I wonder how Arnold and others would come down on this one since it pits private property rights and religious freedom against NIMBYs.

***

Texas Governor Greg Abbott has said the planned "EPIC City" in Texas "will never see the light of day."

In 2024, the East Plano Islamic Center (EPIC) announced plans to build a new Muslim community, dubbed EPIC City, on a 402-acre site spanning parts of Collin and Hunt counties. Abbott fiercely opposed the idea and directed state agencies to investigate and challenge it.

https://www.newsweek.com/greg-abbott-epic-city-texas-reaction-11902579

Chartertopia's avatar

As I understand it, they want to build a government-controlled city which is Muslim. How is that not an establishment of religion?

gas station sushi's avatar

There are plenty of other religious communities that are structured in a similar and completely legal manner:

Ave Maria, Florida (Catholic)

Kiryas Joel and New Square, New York (Hasidic Jewish)

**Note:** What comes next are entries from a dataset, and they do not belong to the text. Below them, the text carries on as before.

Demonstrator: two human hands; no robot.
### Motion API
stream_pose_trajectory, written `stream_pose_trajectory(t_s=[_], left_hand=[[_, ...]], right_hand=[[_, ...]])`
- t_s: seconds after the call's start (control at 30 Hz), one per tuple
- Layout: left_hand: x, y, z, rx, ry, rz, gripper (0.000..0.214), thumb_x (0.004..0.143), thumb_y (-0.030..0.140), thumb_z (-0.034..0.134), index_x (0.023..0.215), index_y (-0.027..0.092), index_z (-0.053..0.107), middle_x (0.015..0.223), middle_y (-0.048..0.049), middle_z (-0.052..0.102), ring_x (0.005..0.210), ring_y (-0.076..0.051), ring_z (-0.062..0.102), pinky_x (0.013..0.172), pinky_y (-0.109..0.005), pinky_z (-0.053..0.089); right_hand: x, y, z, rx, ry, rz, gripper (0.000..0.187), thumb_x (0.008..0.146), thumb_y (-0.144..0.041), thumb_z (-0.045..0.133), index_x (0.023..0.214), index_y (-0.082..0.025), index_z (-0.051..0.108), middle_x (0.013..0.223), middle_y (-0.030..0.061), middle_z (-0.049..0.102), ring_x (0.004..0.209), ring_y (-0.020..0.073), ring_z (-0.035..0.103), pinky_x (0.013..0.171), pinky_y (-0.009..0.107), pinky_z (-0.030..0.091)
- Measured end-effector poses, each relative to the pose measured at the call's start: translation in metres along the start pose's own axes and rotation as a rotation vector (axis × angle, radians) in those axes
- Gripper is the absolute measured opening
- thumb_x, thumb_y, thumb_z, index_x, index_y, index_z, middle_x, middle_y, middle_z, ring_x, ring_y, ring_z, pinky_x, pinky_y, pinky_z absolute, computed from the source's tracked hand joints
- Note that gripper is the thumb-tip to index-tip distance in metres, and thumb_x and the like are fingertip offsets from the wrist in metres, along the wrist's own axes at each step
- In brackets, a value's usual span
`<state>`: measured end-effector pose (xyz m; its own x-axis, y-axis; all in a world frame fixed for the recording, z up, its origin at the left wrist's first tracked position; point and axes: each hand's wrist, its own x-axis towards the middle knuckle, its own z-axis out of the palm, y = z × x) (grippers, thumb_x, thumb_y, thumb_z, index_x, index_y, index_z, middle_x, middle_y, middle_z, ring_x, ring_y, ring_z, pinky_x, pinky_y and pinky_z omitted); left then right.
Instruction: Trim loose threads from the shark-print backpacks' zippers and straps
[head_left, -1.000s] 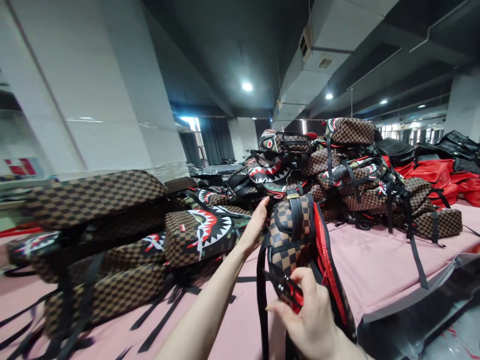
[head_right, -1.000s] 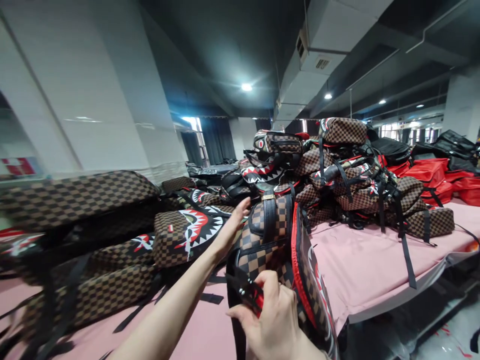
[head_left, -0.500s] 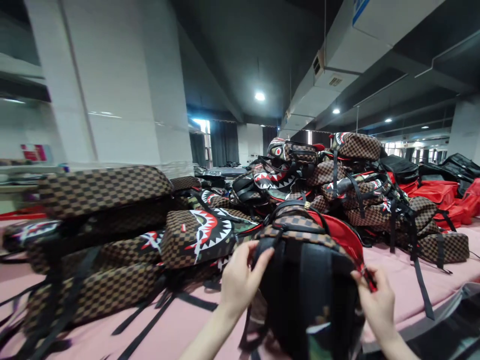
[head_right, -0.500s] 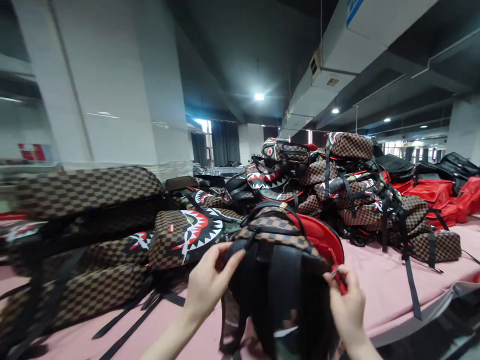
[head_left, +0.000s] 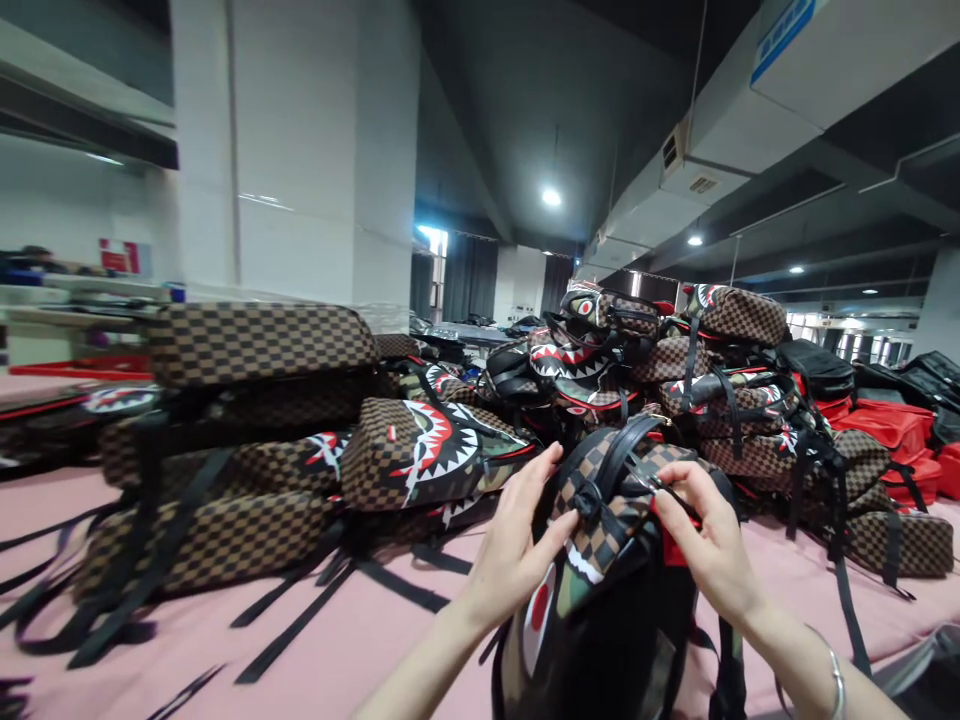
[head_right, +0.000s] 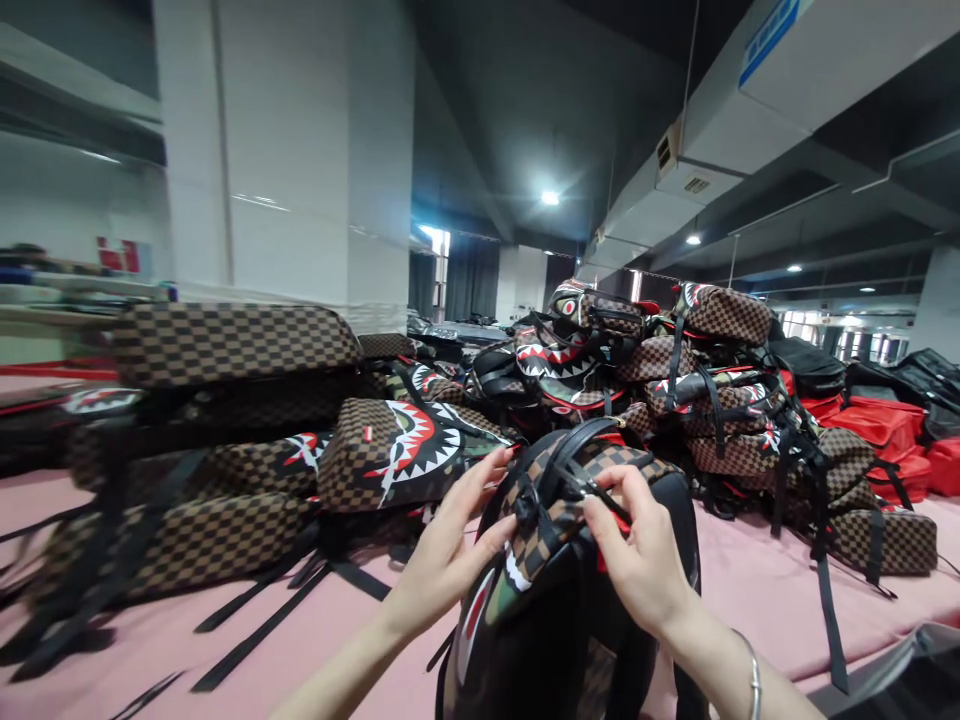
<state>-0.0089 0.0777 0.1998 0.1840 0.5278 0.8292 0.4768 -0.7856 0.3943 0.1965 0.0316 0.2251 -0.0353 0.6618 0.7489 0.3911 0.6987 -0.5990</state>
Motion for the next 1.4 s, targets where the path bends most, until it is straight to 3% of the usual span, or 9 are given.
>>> stream_pose_trajectory(t_s=[0.1,0.17,0.27,0.43,0.63,0.77,1.17,1.3,1.4], left_hand=[[0.001,-0.004,-0.008,-0.229,-0.147,-0.070,0.036,0.081,0.028,0.049,0.116,0.025,0.054,0.139,-0.0075,0.037,0.128,-0.027,0.031,0.105,-0.046,0.027],[-0.003,-0.007,-0.012,-0.426,-0.095,-0.144,0.019,0.078,0.026,0.048,0.087,0.021,0.065,0.134,-0.0079,0.042,0.124,-0.029,0.038,0.102,-0.045,0.032],[-0.007,-0.014,-0.016,-0.610,0.015,-0.232,0.020,0.077,0.025,0.047,0.061,0.018,0.057,0.120,-0.0097,0.053,0.110,-0.028,0.051,0.093,-0.042,0.042],[0.006,-0.017,-0.018,-0.531,0.051,-0.178,0.013,0.075,0.029,0.058,0.083,0.020,0.065,0.103,-0.0082,0.055,0.098,-0.022,0.054,0.082,-0.033,0.048],[0.029,-0.009,-0.027,-0.420,-0.255,-0.005,0.014,0.071,0.031,0.064,0.080,0.023,0.071,0.090,-0.0051,0.052,0.087,-0.018,0.054,0.076,-0.028,0.048],[0.037,-0.004,-0.030,-0.358,-0.361,0.030,0.013,0.072,0.032,0.063,0.079,0.024,0.071,0.086,-0.0034,0.049,0.083,-0.016,0.052,0.078,-0.028,0.047],[0.028,0.022,-0.029,-0.203,-0.373,0.020,0.019,0.063,0.033,0.070,0.083,0.031,0.071,0.115,-0.0042,0.054,0.113,-0.026,0.045,0.099,-0.041,0.035],[0.024,0.030,-0.022,-0.273,-0.269,-0.108,0.004,0.063,0.029,0.068,0.065,0.027,0.071,0.105,-0.0038,0.059,0.104,-0.025,0.052,0.097,-0.041,0.036],[0.026,0.032,-0.018,-0.425,-0.164,-0.263,0.013,0.062,0.032,0.065,0.056,0.021,0.066,0.093,-0.0057,0.064,0.092,-0.025,0.057,0.089,-0.040,0.041]], right_hand=[[0.002,-0.010,0.009,-0.135,-0.006,-0.070,0.017,0.086,-0.034,0.048,0.093,-0.018,0.050,0.072,-0.0003,0.060,0.062,0.0118,0.057,0.057,0.020,0.044],[0.001,-0.014,0.012,-0.248,-0.026,-0.129,0.014,0.087,-0.031,0.048,0.091,-0.019,0.051,0.073,0.0004,0.060,0.061,0.0119,0.057,0.058,0.020,0.044],[-0.002,-0.018,0.012,-0.377,-0.079,-0.215,0.013,0.088,-0.029,0.045,0.088,-0.019,0.054,0.071,0.0012,0.061,0.060,0.0121,0.057,0.058,0.021,0.044],[-0.009,-0.020,0.008,-0.594,-0.155,-0.362,0.017,0.089,-0.027,0.043,0.090,-0.017,0.057,0.072,0.0046,0.062,0.063,0.0143,0.060,0.060,0.022,0.045],[-0.020,-0.026,0.004,-0.592,-0.157,-0.364,0.013,0.088,-0.024,0.044,0.095,-0.018,0.054,0.075,0.0035,0.062,0.063,0.0132,0.060,0.058,0.021,0.046],[-0.023,-0.027,0.003,-0.489,-0.103,-0.295,0.013,0.088,-0.022,0.044,0.099,-0.019,0.050,0.074,0.0017,0.062,0.059,0.0125,0.061,0.053,0.019,0.046],[-0.026,-0.012,0.009,-0.356,-0.048,-0.137,0.013,0.088,-0.026,0.045,0.099,-0.019,0.046,0.074,0.0023,0.064,0.062,0.0143,0.064,0.052,0.019,0.048],[-0.026,-0.012,0.009,-0.317,-0.029,-0.123,0.019,0.087,-0.025,0.047,0.104,-0.018,0.043,0.076,0.0022,0.065,0.060,0.0134,0.063,0.052,0.020,0.047],[-0.024,-0.018,0.006,-0.355,-0.057,-0.158,0.013,0.086,-0.025,0.048,0.098,-0.019,0.048,0.073,0.0010,0.063,0.059,0.0126,0.062,0.053,0.020,0.047]])
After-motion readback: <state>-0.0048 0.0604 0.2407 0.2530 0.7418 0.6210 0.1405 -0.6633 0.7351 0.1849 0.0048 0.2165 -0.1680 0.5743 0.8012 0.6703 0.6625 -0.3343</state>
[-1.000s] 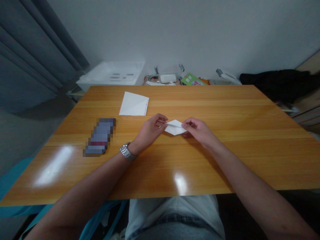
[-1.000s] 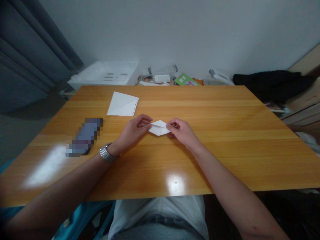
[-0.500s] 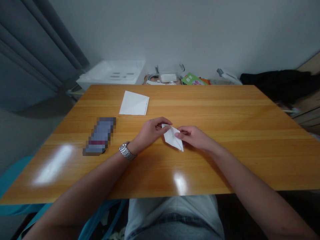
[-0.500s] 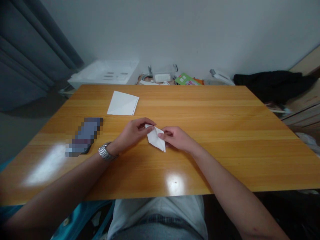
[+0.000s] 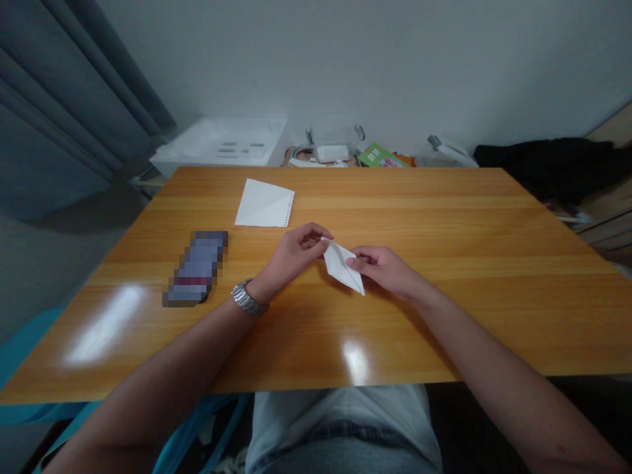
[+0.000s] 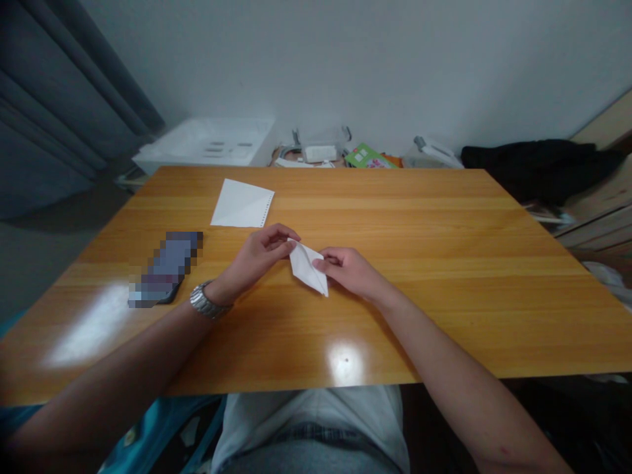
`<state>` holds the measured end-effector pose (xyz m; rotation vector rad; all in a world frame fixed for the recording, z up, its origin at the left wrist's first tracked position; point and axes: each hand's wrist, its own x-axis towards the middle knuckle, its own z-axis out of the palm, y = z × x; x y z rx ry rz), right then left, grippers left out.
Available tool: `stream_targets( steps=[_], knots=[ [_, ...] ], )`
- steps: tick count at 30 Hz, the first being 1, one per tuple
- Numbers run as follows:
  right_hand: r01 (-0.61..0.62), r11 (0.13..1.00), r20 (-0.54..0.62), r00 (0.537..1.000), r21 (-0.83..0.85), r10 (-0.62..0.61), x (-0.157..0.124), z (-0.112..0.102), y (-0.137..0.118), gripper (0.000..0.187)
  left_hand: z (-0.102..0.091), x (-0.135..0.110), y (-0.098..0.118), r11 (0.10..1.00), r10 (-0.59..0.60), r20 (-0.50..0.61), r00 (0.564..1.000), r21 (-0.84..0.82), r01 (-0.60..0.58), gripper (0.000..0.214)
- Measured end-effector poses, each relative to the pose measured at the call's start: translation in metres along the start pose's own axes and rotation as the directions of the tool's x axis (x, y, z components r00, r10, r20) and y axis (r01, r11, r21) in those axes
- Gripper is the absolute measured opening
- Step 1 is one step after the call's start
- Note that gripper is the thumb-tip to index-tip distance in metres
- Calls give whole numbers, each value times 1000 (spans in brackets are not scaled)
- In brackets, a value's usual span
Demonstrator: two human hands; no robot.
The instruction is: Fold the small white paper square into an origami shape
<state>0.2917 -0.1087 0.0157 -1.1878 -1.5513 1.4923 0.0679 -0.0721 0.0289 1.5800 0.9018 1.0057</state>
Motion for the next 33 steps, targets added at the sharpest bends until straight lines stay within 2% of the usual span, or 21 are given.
stream_targets(
  steps=[5,16,30,33],
  knots=[
    [25,999,3,1000,-20,-25,1,-1,1,35,1,0,0,999,-43,33,999,15,42,21],
    [49,998,27,998,-42,-48,4,3,6,32,4,-1,-3,985,-143,-49,989,-108,137,18],
    [42,995,-43,998,-87,-46,3,3,5,22,1,-1,1,996,18,34,999,87,-21,19],
    [49,995,-51,997,-87,-54,3,3,4,22,1,0,2,985,49,18,999,164,-51,21]
  ],
)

The LDS "Private Cities" & Suburban Hubs (Mormon)

New Harmony, Indiana (Christian)

Various Amish and Mennonite agricultural communities

As long as they don’t violate the fair housing act, then all is Gucci. Abbott and company have no legal basis to block the Muslin community.

luciaphile's avatar

No worries, the courts will save it.

Peter's avatar

For most of history Islamic states were vastly safer than their Christian counterparts. In fact most Muslim nations even today are safer than their Christian counterparts. But sure, those damn heathens!!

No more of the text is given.